Cotidiano

Contra a impunidade

Em fevereiro, o Supremo Tribunal Federal decidiu que o réu condenado em segunda instância deve começar a cumprir pena de prisão em seguida à decisão colegiada. Até então, o entendimento da Corte era de que, mesmo condenado, ele poderia continuar livre até que se esgotassem todos os recursos interpostos em instâncias superiores (o Superior Tribunal de Justiça e o próprio STF). Ou seja, com a sentença transitada em julgado, alegadamente em obediência ao princípio da presunção de inocência.

O Supremo recompôs o entendimento prevalecente até 2009. Era um campo aberto para a inimputabilidade de fato, uma vez que, superada a segunda instância — em geral o limite até onde os tribunais se debruçam no julgamento do mérito de processos criminais —, a interposição de recursos levava à postergação se não infinita da pena, mas muitas vezes ao extremo da prescrição.

Ao proferir o voto na sessão de fevereiro, o ministro Teori Zavascki, relator do caso — o julgamento de recurso em favor de um réu condenado por roubo em São Paulo, cujo habeas corpus pedindo que respondesse ao processo em liberdade fora rejeitado pela Justiça estadual — definiu bem a que servem as chicanas que se escondem na interposição de seguidas apelações: “Ao invés de se constituir um instrumento de garantia da presunção de não culpabilidade do apenado, [os recursos] acabam representando um mecanismo inibidor da efetividade da jurisdição penal”.

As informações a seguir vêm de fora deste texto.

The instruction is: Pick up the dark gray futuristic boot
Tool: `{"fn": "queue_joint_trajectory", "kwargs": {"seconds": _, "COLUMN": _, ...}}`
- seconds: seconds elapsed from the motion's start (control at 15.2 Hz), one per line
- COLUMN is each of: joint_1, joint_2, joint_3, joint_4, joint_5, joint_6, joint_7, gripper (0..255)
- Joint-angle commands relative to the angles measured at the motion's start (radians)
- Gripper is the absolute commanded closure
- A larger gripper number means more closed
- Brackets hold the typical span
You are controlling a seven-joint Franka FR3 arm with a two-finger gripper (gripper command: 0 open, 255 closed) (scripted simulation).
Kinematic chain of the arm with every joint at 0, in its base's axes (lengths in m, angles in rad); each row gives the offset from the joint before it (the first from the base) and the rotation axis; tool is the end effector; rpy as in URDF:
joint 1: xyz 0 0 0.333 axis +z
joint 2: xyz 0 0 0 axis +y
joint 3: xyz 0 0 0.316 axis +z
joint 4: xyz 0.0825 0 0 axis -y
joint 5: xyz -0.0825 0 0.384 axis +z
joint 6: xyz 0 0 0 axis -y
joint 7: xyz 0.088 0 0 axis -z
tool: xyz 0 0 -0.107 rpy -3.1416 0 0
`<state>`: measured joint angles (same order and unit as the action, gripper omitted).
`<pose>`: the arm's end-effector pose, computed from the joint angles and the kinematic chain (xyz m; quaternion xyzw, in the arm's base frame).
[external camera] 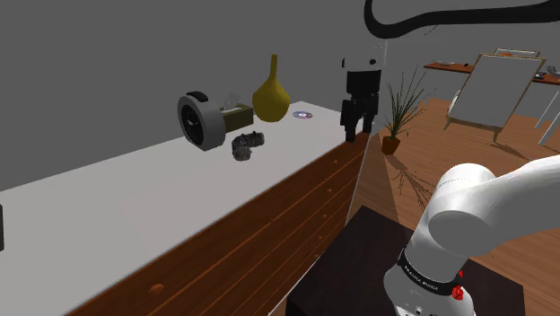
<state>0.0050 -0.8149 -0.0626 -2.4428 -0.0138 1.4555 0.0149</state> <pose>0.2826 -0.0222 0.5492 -0.9958 0.0246 0.0864 0.0168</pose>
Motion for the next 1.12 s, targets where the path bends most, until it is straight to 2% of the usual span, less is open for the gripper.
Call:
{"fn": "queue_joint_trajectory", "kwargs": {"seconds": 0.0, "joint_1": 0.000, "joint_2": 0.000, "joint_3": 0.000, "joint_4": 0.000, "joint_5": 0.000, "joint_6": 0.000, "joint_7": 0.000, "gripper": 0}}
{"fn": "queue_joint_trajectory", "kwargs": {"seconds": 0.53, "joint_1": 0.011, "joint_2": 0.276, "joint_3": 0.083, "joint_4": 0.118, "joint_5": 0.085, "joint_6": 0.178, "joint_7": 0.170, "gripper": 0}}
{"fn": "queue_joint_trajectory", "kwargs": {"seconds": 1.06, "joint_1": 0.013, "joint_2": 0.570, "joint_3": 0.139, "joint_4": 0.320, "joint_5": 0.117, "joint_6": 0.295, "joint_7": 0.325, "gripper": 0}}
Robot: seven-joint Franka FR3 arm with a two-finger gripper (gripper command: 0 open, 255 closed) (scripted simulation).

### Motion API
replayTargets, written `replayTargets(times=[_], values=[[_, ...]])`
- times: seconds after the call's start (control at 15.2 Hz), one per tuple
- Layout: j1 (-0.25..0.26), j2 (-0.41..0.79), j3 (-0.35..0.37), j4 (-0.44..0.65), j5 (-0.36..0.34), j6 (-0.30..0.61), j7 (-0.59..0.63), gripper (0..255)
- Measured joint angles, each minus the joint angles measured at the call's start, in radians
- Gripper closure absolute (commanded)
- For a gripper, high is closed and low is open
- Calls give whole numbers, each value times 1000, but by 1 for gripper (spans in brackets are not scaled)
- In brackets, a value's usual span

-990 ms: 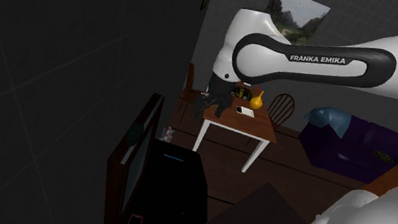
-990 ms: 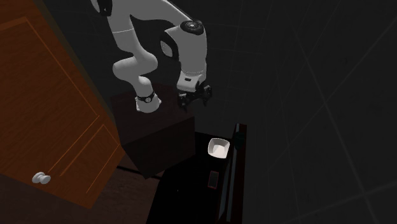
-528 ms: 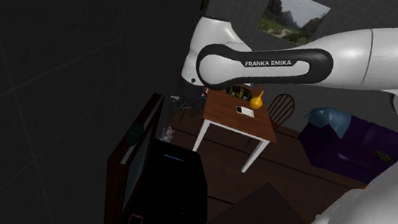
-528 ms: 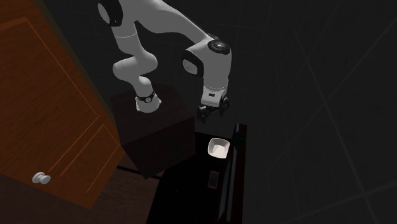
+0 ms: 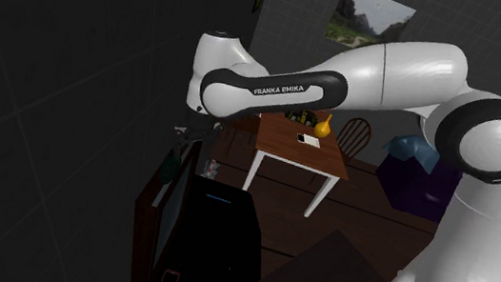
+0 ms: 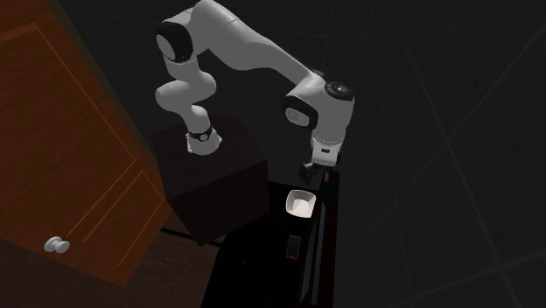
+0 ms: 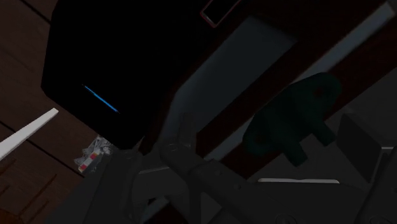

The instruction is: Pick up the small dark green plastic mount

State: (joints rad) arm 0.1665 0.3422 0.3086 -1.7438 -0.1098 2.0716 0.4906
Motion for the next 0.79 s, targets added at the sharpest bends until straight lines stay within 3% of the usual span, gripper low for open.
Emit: replayTargets(times=[0.33, 0.79], values=[[59, 169, -5, 181, -51, -21, 37, 0], [68, 212, -14, 186, -69, 17, 45, 0]])
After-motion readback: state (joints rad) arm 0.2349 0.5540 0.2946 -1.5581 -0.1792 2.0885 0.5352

De fato, recursos a cortes superiores costumam levantar questões processuais, contestações jurídicas e outras filigranas que não têm, como decorrência prática, o dom de contestar méritos da acusação, terreno dos tribunais das primeiras instâncias. Além de fechar as portas para chicanas, a decisão do STF ajuda a combater a morosidade de que se acusa a Justiça e, principalmente, a ideia correta de que, por moroso, o Judiciário estimula a impunidade.

Neste último aspecto, por sinal, reside um dos mais positivos efeitos da posição do STF. O país vive uma nova realidade no funcionamento do seu sistema jurídico com a Lava-Jato, a operação que investiga e pune esquemas de corrupção montados na Petrobras e outras estatais, e ampliados pelo lulopetismo. Nela, a possibilidade, tornada concreta com o entendimento da prisão a partir de decisão da segunda instância da Justiça, de as penas começarem a ser cumpridas de imediato tem estimulado as delações premiadas.

Sem as delações, e sem a agilização das penas, a Lava-Jato seria ferida de morte. Por isso, são preocupantes as articulações para que o STF reveja a decisão de fevereiro. A OAB e o Partido Ecológico Nacional (PEN) impetraram junto à Corte ações de declaração de inconstitucionalidade contra esse princípio. (Também no Congresso há movimentos nesse sentido, com projetos que visam a reverter o sistema jurídico ao antigo status). O Supremo ainda vai julgar as Adins — deveria fazê-lo esta semana, mas o assunto saiu de pauta. É crucial que os ministros não recuem.